▶ [REQUIREMENT] Set down nothing except the lines starting at the one with "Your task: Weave" and ending at the final line of the material, each word for word.

▶ [MATERIAL PROVIDED]
+ + + + + + +
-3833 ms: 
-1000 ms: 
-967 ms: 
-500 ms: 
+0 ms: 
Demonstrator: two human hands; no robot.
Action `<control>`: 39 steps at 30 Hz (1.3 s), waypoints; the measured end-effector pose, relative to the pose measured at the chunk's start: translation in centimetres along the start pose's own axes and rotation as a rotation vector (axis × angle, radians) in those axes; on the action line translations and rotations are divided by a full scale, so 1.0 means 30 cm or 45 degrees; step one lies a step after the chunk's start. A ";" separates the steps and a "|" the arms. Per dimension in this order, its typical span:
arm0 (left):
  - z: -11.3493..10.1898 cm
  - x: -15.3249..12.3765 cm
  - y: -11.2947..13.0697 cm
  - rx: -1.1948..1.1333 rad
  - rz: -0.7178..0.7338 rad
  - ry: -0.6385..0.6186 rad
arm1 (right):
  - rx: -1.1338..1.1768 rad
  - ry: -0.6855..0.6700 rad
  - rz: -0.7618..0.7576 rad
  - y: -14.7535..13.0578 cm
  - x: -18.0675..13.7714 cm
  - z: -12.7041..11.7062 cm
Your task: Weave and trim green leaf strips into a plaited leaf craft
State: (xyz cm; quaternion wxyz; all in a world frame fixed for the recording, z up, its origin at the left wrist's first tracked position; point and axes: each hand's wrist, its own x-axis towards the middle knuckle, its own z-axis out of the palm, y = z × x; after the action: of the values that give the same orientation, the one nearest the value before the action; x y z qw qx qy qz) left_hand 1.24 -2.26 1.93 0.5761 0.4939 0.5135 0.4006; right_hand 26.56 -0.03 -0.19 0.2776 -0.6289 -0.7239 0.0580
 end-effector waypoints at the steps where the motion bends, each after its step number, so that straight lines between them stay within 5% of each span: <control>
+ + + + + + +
▶ [ANSWER BELOW]
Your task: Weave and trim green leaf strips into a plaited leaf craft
State: (xyz cm; quaternion wxyz; all in a world frame fixed for the recording, z up, its origin at the left wrist's first tracked position; point and axes: each hand's wrist, its own x-axis towards the middle knuckle, its own z-axis out of the palm, y = z × x; after the action: of the values that give the same orientation, the one nearest the value before the action; x y z qw qx qy qz) left_hand 1.24 -2.26 1.93 0.5761 0.4939 0.5135 0.4006; right_hand 26.56 -0.03 -0.19 0.2776 -0.6289 -0.7239 0.0580
 end-effector waypoints at the steps where the motion bends, each after its step number, so that straight lines between them stay within 5% of each span: <control>

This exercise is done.